* **TASK DESCRIPTION**
Once the line with "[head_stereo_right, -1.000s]" is found in the data, output it and each following line exactly, up to and including the line with "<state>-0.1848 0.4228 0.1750", and nothing before or after.
═══ TASK INPUTS
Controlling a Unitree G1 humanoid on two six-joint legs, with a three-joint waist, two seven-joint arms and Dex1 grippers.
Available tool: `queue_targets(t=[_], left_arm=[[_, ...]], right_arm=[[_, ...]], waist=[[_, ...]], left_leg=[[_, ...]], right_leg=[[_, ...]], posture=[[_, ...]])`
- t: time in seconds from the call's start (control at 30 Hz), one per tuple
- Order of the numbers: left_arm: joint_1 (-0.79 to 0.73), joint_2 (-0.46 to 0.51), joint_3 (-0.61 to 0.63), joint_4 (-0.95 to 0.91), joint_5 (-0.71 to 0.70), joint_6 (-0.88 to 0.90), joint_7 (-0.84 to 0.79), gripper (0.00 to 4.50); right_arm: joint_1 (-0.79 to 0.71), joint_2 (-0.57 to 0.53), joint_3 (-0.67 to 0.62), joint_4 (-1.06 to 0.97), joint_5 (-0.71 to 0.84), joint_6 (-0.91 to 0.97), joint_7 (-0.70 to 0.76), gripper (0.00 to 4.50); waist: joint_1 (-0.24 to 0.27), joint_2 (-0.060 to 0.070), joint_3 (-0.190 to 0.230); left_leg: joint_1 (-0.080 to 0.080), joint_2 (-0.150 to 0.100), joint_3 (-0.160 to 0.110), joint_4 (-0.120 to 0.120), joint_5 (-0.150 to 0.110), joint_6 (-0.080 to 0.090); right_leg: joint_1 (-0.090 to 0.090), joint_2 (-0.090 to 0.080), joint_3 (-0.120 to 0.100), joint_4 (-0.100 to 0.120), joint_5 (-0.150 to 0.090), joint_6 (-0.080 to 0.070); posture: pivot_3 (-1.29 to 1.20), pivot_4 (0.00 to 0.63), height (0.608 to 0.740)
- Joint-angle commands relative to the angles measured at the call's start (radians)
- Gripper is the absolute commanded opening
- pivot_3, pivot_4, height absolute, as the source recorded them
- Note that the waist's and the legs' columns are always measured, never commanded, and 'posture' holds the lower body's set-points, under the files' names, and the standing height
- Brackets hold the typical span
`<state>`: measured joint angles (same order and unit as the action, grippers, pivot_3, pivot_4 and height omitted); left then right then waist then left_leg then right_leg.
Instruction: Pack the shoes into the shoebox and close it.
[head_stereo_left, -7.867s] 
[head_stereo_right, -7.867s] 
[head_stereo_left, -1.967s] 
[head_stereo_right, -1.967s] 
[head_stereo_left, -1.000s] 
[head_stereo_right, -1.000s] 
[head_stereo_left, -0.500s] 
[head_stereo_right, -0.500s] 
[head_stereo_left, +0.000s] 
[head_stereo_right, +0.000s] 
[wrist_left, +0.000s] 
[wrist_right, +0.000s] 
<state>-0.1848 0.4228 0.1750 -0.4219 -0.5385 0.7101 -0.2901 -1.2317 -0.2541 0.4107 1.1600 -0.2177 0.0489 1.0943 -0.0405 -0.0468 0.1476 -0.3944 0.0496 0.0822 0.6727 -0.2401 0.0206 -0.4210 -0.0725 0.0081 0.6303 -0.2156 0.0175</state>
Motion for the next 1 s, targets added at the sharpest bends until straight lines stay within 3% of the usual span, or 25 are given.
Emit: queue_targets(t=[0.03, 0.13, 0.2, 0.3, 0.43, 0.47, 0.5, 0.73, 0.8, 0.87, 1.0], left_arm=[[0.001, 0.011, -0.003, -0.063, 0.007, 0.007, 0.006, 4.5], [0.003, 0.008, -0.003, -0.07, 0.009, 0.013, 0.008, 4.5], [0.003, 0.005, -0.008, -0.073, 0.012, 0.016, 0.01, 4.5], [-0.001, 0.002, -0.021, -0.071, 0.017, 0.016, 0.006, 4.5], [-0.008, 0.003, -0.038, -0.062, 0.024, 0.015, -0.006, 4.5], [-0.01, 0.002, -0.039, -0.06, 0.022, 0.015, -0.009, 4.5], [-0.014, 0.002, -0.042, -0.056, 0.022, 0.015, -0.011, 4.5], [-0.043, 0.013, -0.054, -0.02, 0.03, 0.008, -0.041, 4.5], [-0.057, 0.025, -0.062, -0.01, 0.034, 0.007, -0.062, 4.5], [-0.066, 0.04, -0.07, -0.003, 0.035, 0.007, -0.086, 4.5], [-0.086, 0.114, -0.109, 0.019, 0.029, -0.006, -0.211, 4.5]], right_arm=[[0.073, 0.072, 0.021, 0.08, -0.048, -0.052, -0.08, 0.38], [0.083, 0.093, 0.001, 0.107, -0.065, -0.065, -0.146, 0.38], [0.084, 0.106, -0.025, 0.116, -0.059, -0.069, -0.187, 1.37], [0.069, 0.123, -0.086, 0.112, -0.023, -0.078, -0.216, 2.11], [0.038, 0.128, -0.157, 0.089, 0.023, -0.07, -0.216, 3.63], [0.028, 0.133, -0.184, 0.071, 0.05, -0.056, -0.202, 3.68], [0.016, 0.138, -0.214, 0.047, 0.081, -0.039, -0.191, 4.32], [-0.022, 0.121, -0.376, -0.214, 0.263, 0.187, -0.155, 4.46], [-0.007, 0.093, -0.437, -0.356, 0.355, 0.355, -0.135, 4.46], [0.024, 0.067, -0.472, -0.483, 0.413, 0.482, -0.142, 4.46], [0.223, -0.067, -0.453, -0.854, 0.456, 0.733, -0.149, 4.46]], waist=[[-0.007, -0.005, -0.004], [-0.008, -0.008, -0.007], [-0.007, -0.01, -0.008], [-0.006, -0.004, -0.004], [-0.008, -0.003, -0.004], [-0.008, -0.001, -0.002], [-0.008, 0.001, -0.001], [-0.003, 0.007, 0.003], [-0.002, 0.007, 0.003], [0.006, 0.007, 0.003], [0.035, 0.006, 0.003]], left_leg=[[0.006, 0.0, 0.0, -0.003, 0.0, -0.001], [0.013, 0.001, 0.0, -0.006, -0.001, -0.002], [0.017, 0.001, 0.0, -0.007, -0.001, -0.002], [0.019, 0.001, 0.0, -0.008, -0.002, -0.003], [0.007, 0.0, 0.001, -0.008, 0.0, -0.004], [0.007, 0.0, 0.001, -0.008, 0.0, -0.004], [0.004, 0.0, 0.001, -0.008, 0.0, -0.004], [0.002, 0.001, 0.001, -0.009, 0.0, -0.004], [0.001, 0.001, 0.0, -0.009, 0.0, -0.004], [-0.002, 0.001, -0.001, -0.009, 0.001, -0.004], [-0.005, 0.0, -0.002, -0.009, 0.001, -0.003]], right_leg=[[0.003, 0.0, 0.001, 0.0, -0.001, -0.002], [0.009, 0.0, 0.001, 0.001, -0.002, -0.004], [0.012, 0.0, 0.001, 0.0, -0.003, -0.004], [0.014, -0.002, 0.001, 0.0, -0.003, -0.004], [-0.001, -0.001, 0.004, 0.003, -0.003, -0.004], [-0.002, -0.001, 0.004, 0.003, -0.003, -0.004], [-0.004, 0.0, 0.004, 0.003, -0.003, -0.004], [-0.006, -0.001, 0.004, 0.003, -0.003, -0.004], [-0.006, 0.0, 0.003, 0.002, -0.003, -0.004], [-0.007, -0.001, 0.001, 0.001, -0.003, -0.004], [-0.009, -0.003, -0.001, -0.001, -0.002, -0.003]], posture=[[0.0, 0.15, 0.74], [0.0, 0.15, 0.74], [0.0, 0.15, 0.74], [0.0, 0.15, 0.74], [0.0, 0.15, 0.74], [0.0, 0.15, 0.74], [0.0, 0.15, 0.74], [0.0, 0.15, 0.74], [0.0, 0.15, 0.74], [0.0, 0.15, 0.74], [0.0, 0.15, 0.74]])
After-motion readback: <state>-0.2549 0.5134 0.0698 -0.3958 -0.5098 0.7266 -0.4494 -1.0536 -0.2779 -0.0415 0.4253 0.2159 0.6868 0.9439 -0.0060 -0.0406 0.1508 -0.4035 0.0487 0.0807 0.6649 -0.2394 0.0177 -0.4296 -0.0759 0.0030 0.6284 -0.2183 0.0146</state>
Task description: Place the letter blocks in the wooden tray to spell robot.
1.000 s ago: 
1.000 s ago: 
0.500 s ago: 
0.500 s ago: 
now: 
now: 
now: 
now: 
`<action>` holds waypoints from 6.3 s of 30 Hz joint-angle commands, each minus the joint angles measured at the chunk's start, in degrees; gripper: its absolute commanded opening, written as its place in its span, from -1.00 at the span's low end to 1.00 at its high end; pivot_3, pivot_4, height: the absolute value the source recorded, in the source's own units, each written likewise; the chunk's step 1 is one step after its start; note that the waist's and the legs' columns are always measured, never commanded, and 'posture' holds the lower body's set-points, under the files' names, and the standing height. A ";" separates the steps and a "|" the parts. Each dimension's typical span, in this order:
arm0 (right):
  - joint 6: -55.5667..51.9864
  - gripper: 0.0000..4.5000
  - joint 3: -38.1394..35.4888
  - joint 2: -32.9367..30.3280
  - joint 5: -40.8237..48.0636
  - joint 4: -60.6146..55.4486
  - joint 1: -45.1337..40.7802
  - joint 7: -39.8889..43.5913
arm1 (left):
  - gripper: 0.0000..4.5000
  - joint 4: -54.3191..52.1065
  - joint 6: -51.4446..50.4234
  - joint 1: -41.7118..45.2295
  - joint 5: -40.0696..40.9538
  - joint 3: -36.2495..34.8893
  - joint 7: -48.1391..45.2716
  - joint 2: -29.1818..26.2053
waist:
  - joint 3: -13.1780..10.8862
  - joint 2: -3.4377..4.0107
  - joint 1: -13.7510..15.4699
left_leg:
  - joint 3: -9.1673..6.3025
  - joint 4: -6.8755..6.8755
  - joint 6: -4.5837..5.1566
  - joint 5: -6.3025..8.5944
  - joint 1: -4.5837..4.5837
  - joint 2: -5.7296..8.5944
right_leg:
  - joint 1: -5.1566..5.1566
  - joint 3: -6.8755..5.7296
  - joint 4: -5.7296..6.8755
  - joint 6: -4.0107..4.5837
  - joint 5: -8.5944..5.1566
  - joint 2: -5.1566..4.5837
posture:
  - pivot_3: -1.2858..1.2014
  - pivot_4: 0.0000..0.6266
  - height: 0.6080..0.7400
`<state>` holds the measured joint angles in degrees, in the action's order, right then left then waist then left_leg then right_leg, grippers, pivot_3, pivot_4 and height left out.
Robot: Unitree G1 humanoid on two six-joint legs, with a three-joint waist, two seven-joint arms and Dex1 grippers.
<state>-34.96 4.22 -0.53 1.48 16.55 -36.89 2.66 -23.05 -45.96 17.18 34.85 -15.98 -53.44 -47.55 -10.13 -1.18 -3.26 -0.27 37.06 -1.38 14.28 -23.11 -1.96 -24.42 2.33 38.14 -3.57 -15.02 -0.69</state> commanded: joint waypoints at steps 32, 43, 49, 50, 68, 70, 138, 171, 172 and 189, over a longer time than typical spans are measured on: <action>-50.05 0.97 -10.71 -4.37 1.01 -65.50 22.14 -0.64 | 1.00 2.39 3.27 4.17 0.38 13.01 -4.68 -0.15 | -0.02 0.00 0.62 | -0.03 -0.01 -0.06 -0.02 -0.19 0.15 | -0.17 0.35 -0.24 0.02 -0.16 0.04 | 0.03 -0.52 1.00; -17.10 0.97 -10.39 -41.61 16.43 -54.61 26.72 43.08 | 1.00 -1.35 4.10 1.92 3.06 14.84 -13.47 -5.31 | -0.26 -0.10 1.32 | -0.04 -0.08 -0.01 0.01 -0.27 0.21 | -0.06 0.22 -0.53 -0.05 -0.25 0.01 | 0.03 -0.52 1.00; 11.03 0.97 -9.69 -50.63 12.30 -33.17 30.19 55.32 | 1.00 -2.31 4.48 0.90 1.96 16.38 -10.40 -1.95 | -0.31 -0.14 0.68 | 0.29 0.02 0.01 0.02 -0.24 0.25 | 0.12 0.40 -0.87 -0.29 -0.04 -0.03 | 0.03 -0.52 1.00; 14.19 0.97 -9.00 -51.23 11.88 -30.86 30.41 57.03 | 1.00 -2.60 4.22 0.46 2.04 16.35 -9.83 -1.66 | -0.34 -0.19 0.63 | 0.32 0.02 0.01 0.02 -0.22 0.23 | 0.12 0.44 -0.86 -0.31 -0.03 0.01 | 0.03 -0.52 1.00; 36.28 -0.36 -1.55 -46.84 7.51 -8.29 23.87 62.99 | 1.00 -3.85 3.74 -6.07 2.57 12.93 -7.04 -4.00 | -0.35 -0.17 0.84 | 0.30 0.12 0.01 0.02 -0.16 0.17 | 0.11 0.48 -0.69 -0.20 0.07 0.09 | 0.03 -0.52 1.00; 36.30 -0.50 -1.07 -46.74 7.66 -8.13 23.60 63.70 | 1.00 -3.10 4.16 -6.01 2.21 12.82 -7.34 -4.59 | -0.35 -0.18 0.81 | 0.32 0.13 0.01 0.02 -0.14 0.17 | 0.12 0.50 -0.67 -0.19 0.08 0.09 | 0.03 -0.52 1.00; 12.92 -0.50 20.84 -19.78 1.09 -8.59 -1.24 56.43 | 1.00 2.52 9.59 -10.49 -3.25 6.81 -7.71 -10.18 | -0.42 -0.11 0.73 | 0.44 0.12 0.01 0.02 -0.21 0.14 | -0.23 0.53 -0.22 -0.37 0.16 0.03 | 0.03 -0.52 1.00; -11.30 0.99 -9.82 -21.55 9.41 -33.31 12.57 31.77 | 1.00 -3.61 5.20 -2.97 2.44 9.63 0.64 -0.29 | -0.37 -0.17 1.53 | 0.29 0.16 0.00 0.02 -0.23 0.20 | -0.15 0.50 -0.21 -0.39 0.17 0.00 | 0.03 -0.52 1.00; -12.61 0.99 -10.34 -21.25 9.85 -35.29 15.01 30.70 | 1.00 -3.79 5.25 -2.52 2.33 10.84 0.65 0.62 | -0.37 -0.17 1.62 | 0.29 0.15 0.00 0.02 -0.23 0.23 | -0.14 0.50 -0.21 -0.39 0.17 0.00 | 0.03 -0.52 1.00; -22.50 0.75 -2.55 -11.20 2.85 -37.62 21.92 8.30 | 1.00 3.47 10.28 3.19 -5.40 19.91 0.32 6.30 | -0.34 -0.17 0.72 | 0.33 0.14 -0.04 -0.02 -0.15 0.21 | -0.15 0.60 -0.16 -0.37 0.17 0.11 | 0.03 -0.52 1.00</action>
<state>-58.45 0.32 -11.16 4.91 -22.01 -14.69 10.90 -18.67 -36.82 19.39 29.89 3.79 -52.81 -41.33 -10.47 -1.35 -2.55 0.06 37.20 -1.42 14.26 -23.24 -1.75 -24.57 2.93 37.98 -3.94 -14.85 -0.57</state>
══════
* **COMPLETED TASK**
[head_stereo_right, -1.000s] 
[head_stereo_left, -0.500s] 
[head_stereo_right, -0.500s] 
[head_stereo_left, +0.000s] 
[head_stereo_right, +0.000s] 
[wrist_left, +0.000s] 
[wrist_right, +0.000s] 
<state>-0.1848 0.4228 0.1750 -0.4219 -0.5385 0.7101 -0.2901 -1.2317 -0.2541 0.4107 1.1600 -0.2177 0.0489 1.0943 -0.0405 -0.0468 0.1476 -0.3944 0.0496 0.0822 0.6727 -0.2401 0.0206 -0.4210 -0.0725 0.0081 0.6303 -0.2156 0.0175</state>

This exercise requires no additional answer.